13. Conclusions: Targeting the Stromal Cells for Cancer Diagnosis, Prevention, and Therapy

Based on the above discussion, we understand that contributions from the adjacent stromal cells can control tumor development and progression. As depicted in Figure 2, we propose the hypothesis that an imbalance in signaling between TGF-β and IGF in the stromal cells adjacent to prostate epithelial cells is responsible for the carcinogenesis process which perpetuates this imbalance in a vicious cycle to further promote cancer progression. Initially, the carcinogenesis initiation step is thought to be the result of androgen/estrogen action. Subsequently, the carcinogenesis promotion step is thought to be triggered by the TGF-β/IGF signaling.
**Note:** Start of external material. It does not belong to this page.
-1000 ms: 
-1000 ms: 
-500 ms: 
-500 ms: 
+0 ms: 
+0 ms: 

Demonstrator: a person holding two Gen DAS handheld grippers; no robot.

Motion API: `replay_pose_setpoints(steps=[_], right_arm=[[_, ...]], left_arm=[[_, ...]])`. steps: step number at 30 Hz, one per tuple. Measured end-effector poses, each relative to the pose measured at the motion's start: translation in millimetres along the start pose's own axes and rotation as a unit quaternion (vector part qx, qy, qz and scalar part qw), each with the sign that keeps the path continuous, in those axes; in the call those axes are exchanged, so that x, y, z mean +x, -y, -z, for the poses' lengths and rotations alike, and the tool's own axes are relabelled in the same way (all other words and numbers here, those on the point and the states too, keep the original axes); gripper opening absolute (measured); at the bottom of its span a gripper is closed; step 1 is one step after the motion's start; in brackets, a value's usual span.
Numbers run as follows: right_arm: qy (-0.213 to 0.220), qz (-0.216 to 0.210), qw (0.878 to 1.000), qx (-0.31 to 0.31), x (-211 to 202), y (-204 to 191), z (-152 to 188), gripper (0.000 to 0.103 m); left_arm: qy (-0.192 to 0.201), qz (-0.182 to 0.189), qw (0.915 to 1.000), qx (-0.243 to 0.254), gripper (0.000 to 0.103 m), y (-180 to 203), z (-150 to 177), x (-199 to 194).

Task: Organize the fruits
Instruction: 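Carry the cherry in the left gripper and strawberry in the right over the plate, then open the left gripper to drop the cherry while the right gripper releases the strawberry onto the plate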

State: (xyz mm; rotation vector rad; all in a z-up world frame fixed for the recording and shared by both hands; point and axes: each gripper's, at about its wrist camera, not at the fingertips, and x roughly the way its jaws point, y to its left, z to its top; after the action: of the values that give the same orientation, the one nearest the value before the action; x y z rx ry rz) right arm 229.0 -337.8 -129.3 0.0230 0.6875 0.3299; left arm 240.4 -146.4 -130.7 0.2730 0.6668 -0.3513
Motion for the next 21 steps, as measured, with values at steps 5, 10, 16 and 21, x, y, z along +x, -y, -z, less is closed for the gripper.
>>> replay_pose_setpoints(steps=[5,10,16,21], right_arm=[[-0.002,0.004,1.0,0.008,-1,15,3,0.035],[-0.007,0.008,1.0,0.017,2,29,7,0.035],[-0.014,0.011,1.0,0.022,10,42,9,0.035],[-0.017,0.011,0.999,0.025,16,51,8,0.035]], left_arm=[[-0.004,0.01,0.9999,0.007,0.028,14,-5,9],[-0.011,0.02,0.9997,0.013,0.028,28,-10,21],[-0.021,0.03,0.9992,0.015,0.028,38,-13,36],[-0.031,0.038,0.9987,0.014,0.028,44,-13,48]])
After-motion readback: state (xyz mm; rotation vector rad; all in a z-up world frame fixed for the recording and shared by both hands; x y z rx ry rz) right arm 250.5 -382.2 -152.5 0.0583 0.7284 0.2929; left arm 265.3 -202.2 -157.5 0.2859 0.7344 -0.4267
A downregulation of TGF-β receptors in the stromal cells will result in an increase in TGF-β expression. An increased level of TGF-β in the microenvironment will induce the expression of IGF-I/IFG-II and IGFBP-3. IGFBP-3 will regulate the bioavailability of IGF-I/IGF-II. However, IGFBPs can be degraded by PSA and MMPs [23, 50, 84], as a result of TGF-β and androgen receptor signaling, leaving the activation of the mitogenic and carcinogenic action of IFG signaling to the adjacent epithelial cells. Once the cancer is developed, these cells will produce an increased level of TGF-β, which will fuel the adjacent stromal cells to manifest additional TGF-β/IGF synergy leading to further cancer progression. With this hypothesis, it will be possible for us to consider targeting a combination of TGF-β and IGF signaling for treatment of prostate cancer. Inhibitors that can block the signals of TGF-β and IGF are either available or currently in clinical trials [8587].

502093.fig.002
Figure 2: A simplified scheme depicting our hypothesis of the role of stromal-epithelial interaction in prostate cancer development and progression. Under the normal condition, signaling events between TGF-β and IGF are tightly regulated keeping the epithelial cells under a homeostatic balance. A reduction in TBRs in the stromal cells will result in an increase in IGF production, which has a proliferative effect on the prostate epithelial cells which have undergone a cancer initiation process as a result of T + E2. TGF-β and IGF in the stromal cells adjacent to prostate epithelial cells will perpetuate a vicious cycle to promote cancer progression.

Conflict of Interests

M. McClelland and D. Mercola are cofounders of Proveri Inc., which is engaged in translational development of aspects of the subject matter. The other authors disclosed no potential conflict of interests.

Acknowledgments

Studies in this report are supported by research Grants from the National Cancer Institute (U01 CA152738 EDRN, UO1 CA114810 SPECS, P50 CA90386 SPORE) and the Department of Defense (W81XWH-09-1-0311 and W81XWH-08-1-0720).